* _Instructions to follow_: Repeat exactly the lines of the material below that run from the "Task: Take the" line to the "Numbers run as" line, including both, and do not carry over any pictures.

□ □ □ □

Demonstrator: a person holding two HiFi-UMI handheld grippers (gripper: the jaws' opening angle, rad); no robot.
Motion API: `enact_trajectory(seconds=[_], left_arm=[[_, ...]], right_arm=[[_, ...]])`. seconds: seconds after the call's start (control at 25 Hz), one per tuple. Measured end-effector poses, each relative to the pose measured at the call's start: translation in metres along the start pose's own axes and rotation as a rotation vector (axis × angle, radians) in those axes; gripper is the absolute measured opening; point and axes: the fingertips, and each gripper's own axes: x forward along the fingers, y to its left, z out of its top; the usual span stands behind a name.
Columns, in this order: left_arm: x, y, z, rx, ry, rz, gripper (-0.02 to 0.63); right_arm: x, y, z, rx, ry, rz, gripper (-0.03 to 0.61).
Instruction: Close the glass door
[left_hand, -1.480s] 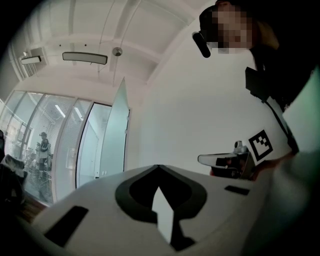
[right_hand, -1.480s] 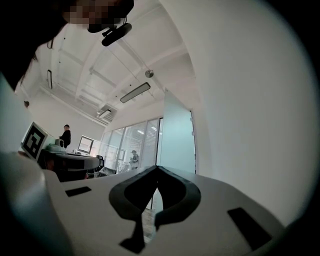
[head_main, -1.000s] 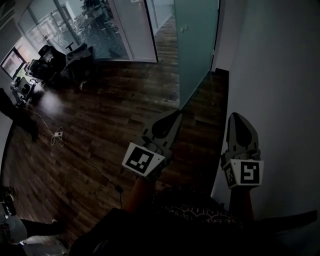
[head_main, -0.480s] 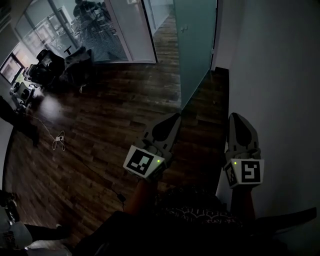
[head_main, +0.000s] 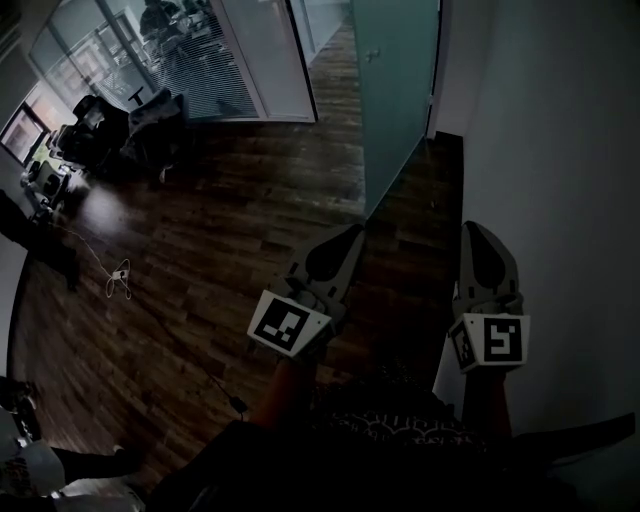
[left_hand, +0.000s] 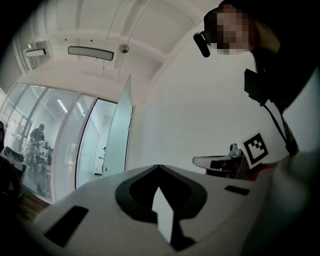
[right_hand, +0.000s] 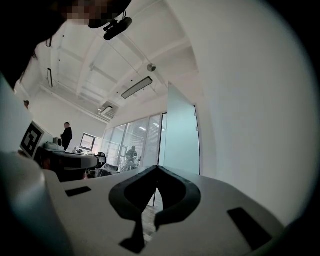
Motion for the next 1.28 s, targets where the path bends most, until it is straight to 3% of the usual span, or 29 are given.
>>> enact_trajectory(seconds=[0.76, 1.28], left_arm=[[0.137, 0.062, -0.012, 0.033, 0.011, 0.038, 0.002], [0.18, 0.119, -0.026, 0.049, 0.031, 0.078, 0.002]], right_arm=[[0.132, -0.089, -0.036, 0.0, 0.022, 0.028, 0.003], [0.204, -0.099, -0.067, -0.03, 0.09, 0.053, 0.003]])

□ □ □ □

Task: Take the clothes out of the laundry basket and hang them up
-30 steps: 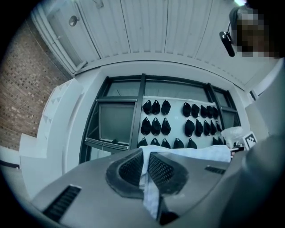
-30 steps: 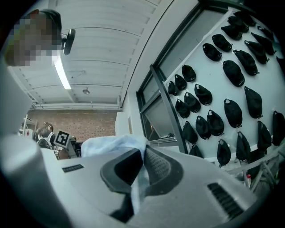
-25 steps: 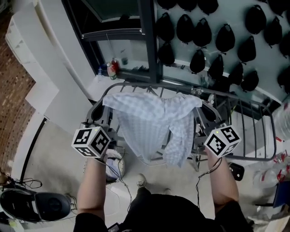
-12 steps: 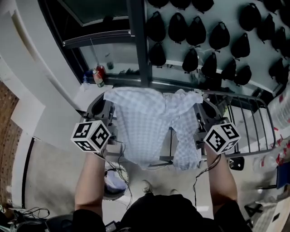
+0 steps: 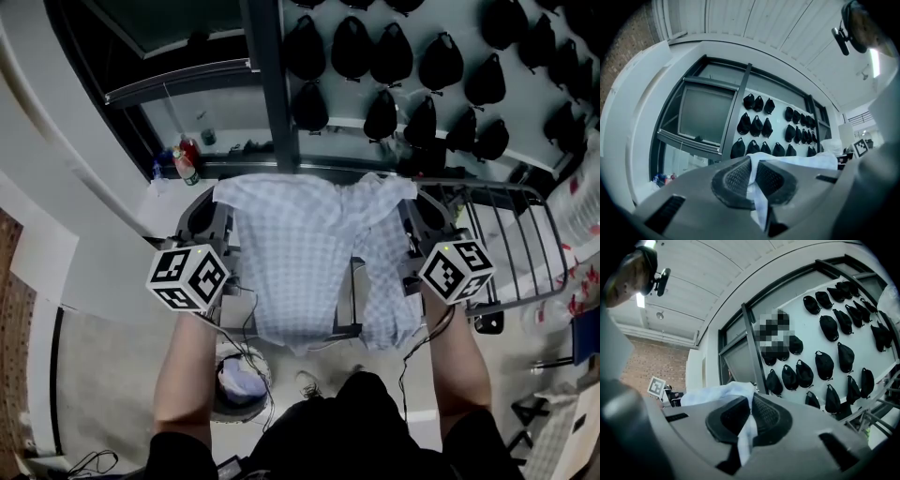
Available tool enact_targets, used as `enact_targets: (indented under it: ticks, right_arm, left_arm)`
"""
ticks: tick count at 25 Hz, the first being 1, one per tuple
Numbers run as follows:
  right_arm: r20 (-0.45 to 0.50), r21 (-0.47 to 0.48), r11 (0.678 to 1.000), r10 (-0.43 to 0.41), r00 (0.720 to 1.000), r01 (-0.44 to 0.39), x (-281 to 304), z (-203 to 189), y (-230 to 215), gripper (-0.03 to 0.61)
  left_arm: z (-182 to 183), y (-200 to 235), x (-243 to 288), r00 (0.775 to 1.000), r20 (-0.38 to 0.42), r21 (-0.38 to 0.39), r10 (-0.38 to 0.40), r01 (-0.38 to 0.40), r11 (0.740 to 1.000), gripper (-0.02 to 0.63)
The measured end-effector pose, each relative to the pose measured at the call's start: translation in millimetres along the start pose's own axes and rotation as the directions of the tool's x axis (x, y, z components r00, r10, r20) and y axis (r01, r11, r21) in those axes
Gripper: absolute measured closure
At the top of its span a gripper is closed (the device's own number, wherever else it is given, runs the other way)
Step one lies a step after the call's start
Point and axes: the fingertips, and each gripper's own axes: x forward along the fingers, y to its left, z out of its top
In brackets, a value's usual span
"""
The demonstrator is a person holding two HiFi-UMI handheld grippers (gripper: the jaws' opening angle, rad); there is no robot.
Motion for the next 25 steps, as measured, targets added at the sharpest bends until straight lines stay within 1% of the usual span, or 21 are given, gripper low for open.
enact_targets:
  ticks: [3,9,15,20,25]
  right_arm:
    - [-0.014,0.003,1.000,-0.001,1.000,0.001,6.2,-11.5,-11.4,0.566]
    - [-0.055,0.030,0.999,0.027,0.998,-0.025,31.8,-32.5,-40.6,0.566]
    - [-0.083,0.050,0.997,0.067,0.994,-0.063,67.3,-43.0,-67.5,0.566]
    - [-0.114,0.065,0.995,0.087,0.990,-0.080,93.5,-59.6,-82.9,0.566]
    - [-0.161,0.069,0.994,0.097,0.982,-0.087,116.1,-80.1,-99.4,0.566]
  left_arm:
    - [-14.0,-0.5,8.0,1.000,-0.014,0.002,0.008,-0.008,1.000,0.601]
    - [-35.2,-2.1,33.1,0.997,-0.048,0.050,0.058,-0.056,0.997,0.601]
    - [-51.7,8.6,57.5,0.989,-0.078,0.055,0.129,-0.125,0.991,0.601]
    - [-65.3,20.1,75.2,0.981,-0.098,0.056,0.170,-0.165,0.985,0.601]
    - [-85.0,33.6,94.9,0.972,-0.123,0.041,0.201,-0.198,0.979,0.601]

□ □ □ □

* _Output_:
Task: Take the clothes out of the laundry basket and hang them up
-30 steps: 
-30 steps: 
-25 steps: 
-12 steps: 
+0 steps: 
Available tool enact_targets, used as `enact_targets: (indented under it: ticks, right_arm, left_arm)`
"""
ticks: tick count at 25 Hz, the first being 1, one per tuple
Numbers run as follows:

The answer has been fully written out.